The Technology Enabled Assessment for Learning (TEAL) team at AQA, working in partnership with btl, are harnessing the additional functionality of Web 2.0 to enable examiners to set totally different type of task to assess pupils. Questions employing interactive graphics and drag-and-drop technology enable the opportunity for candidates to demonstrate quite advanced mathematical, experimental and interpretative skills. Take the following science question for example: [click on image to enlarge]
[Image: Copyright AQA - used with permission]
In this question, candidates are required to make a scientific observation of this "virtual experiment" and then to "plot" the 30cm reading to the correct point on the graph. What these sample questions demonstrate is that onscreen testing has reached a sufficient level of development to allow for a complexity and range of questions that give scope for examiners to challenge the digital generation. The technology is now available for on-line testing to be as equally demanding as the paper examinations with which previous generations grappled and thus there is no reason why e-assessment itself should threaten the Gold Standard in KS4 testing.
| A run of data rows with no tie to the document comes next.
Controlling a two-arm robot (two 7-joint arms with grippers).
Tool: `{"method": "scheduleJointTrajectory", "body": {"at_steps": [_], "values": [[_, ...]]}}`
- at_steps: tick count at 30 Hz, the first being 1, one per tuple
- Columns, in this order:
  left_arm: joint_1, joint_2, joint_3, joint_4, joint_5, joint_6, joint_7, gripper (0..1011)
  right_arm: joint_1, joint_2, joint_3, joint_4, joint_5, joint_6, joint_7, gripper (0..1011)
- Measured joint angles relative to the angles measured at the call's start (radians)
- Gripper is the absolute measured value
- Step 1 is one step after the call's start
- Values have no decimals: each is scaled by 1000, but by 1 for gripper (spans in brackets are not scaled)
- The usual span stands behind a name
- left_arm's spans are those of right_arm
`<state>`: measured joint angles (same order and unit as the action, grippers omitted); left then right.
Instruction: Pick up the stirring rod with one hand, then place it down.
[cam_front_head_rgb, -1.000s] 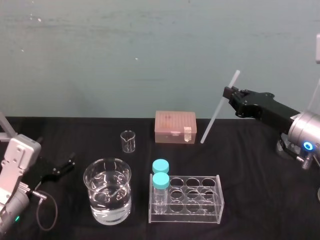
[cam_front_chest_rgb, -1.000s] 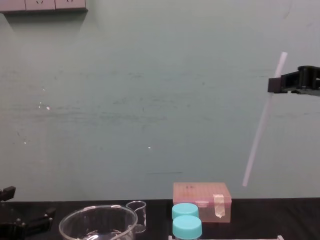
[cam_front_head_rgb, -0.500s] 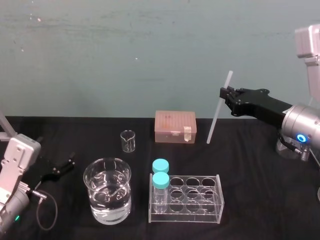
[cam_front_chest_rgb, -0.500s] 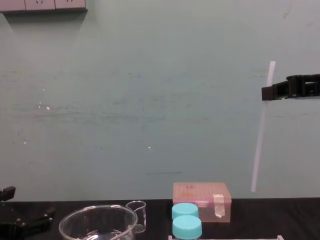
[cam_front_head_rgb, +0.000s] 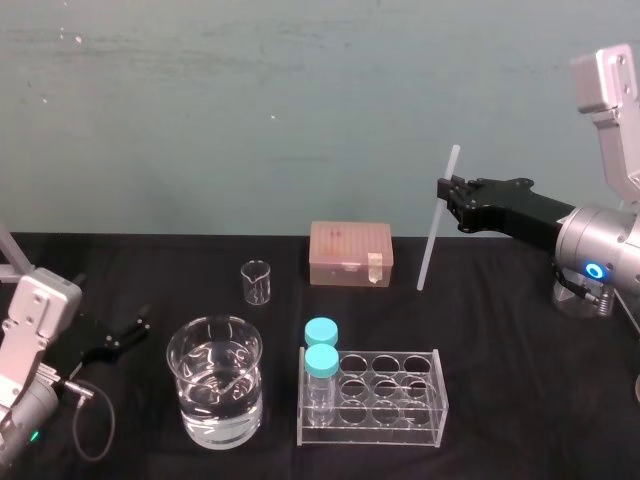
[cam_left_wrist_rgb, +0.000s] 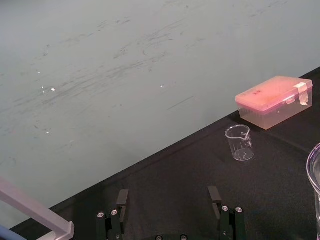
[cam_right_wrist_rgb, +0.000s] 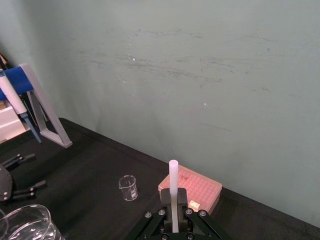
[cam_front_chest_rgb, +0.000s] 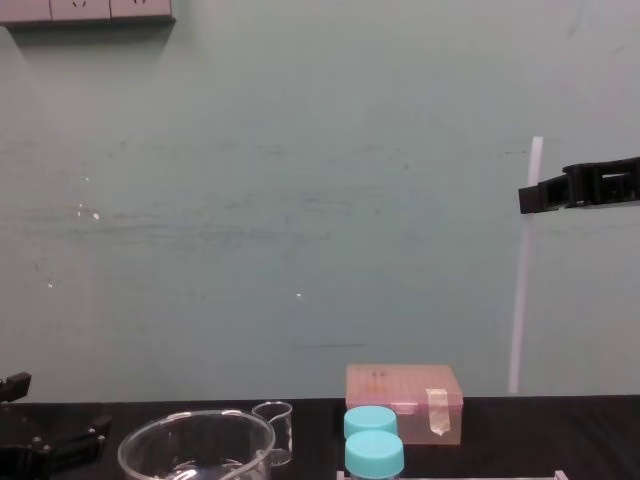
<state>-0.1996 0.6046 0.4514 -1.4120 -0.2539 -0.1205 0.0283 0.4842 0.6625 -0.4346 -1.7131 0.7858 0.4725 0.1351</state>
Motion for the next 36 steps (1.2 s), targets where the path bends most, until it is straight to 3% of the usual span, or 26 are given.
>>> {"method": "scheduleJointTrajectory", "body": {"at_steps": [14, 36], "values": [[0, 0, 0, 0, 0, 0, 0, 1005, -15, -31, 33, 6, -13, 35, -8, 61], [0, 0, 0, 0, 0, 0, 0, 1005, -12, -26, 26, 5, -12, 28, -4, 61]]}}
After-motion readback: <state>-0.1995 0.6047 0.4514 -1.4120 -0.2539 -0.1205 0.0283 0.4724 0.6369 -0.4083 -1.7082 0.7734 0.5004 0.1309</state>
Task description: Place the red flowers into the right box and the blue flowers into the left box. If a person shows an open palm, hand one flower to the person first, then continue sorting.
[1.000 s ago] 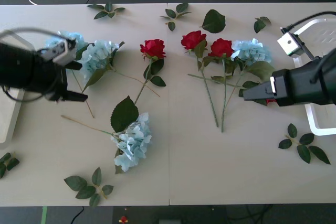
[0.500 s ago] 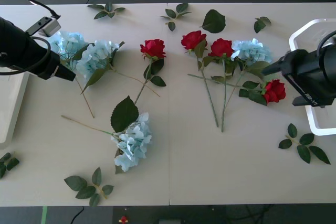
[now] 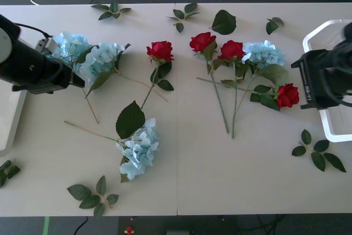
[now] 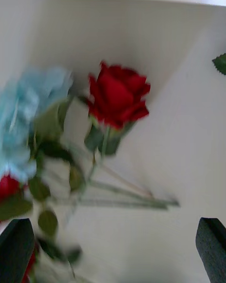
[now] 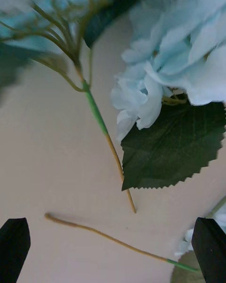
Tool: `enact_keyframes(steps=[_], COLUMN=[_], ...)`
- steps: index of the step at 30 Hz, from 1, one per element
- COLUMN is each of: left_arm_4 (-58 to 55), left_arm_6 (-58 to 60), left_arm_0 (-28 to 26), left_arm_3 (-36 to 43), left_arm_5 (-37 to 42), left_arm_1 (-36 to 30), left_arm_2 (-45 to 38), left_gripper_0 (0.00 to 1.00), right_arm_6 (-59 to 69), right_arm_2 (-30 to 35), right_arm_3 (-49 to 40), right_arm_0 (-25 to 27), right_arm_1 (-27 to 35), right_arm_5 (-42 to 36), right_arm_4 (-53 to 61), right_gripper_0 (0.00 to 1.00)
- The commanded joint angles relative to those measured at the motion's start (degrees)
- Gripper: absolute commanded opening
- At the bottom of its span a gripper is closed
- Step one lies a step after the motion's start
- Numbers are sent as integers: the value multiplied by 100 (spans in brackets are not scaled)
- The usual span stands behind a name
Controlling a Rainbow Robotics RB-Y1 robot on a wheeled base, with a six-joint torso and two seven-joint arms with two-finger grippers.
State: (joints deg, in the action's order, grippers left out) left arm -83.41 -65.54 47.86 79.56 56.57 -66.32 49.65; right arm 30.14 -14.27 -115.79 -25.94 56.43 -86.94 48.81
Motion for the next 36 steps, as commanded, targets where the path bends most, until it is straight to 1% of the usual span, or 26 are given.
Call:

AQA have just posted some exemplar "future thinking" questions on their website. [I am grateful to AQA for giving me permission to use the image of the Photosynthesis experiment in this blogpost - the image remains the copyright of AQA]

1 comment:

  1. As a sixth form student, at Berkhamsted I have some pretty strong views about e-learning. Though it may appear to 'nurture' some much un-needed IT skills among kids, it will also breed a generation of socially inept, short sighted, carpel tunnel sufferers. For what? So we can keep up with the supposed increased productivity computers bring, once proficient, well I recently passed 10,000 hours of computer use and have to say it has been nothing but a detriment to my entire life and am all too happy to spend the least ammount of time on the PC as possible.